> **SUPPLIED RECORDS**:
▼
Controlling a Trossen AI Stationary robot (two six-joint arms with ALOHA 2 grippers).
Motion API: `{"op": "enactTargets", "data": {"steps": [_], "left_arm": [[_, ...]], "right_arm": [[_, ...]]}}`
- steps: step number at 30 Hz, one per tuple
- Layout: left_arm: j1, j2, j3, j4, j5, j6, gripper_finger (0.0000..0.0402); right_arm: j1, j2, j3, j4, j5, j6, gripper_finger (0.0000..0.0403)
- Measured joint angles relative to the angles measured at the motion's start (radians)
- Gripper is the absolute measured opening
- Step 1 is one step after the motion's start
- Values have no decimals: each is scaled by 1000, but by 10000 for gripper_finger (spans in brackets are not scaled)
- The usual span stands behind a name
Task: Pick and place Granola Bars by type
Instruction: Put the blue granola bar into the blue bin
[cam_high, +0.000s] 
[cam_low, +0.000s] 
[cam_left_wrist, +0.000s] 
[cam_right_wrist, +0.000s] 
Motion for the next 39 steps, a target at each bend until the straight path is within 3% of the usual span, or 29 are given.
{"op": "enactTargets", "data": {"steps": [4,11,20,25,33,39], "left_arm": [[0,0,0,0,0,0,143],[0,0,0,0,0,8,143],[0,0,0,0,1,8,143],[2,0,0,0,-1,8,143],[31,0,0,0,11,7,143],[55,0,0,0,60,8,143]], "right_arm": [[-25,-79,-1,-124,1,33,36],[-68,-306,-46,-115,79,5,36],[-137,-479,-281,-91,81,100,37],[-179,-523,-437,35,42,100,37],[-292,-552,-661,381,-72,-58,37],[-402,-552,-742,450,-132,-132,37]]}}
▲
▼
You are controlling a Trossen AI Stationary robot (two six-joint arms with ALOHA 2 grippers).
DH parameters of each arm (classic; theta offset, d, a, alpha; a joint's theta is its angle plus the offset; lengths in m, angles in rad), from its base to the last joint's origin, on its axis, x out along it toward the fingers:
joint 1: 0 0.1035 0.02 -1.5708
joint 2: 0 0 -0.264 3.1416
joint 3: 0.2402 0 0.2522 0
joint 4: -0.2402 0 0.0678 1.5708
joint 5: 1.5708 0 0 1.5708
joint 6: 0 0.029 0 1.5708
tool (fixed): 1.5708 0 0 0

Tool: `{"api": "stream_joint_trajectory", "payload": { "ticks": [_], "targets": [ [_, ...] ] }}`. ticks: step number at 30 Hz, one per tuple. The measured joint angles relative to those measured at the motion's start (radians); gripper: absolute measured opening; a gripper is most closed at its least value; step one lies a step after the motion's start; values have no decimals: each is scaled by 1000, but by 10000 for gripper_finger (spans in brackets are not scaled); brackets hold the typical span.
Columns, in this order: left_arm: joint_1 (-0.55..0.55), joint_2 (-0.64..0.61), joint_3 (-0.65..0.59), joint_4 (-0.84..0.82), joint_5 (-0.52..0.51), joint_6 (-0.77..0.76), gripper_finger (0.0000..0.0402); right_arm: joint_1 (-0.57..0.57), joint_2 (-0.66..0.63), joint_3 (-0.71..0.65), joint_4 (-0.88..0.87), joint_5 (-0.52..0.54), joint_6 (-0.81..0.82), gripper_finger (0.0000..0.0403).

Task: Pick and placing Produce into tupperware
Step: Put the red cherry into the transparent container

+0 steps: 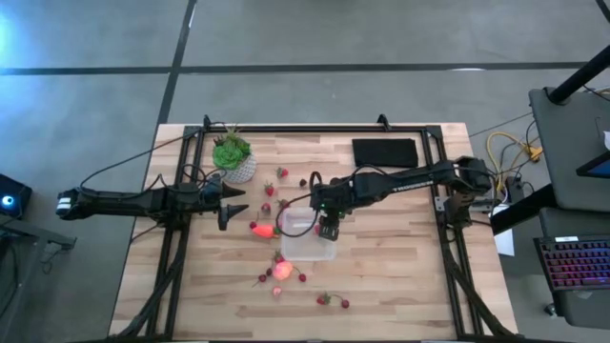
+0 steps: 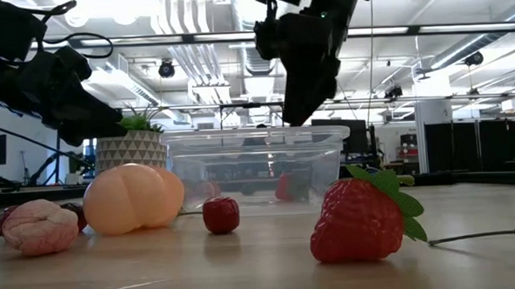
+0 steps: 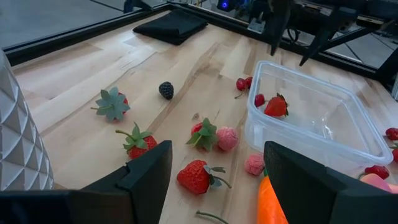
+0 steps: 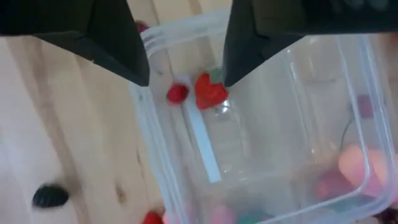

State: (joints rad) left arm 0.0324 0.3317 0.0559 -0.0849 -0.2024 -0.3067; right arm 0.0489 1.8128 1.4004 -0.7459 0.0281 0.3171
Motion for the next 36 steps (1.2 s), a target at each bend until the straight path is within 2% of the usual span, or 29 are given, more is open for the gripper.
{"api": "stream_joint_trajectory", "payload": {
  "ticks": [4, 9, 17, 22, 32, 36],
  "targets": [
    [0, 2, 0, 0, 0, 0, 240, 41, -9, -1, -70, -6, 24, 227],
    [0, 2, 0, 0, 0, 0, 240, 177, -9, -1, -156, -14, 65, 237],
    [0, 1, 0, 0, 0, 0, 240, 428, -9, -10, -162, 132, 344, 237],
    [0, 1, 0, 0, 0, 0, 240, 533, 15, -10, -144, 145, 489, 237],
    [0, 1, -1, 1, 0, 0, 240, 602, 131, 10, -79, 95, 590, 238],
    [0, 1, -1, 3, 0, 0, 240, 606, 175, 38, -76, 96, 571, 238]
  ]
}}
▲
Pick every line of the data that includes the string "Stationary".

Controlling a Trossen AI Stationary robot (two six-joint arms with ALOHA 2 grippers).
You are controlling a Trossen AI Stationary robot (two six-joint arms with ALOHA 2 grippers).

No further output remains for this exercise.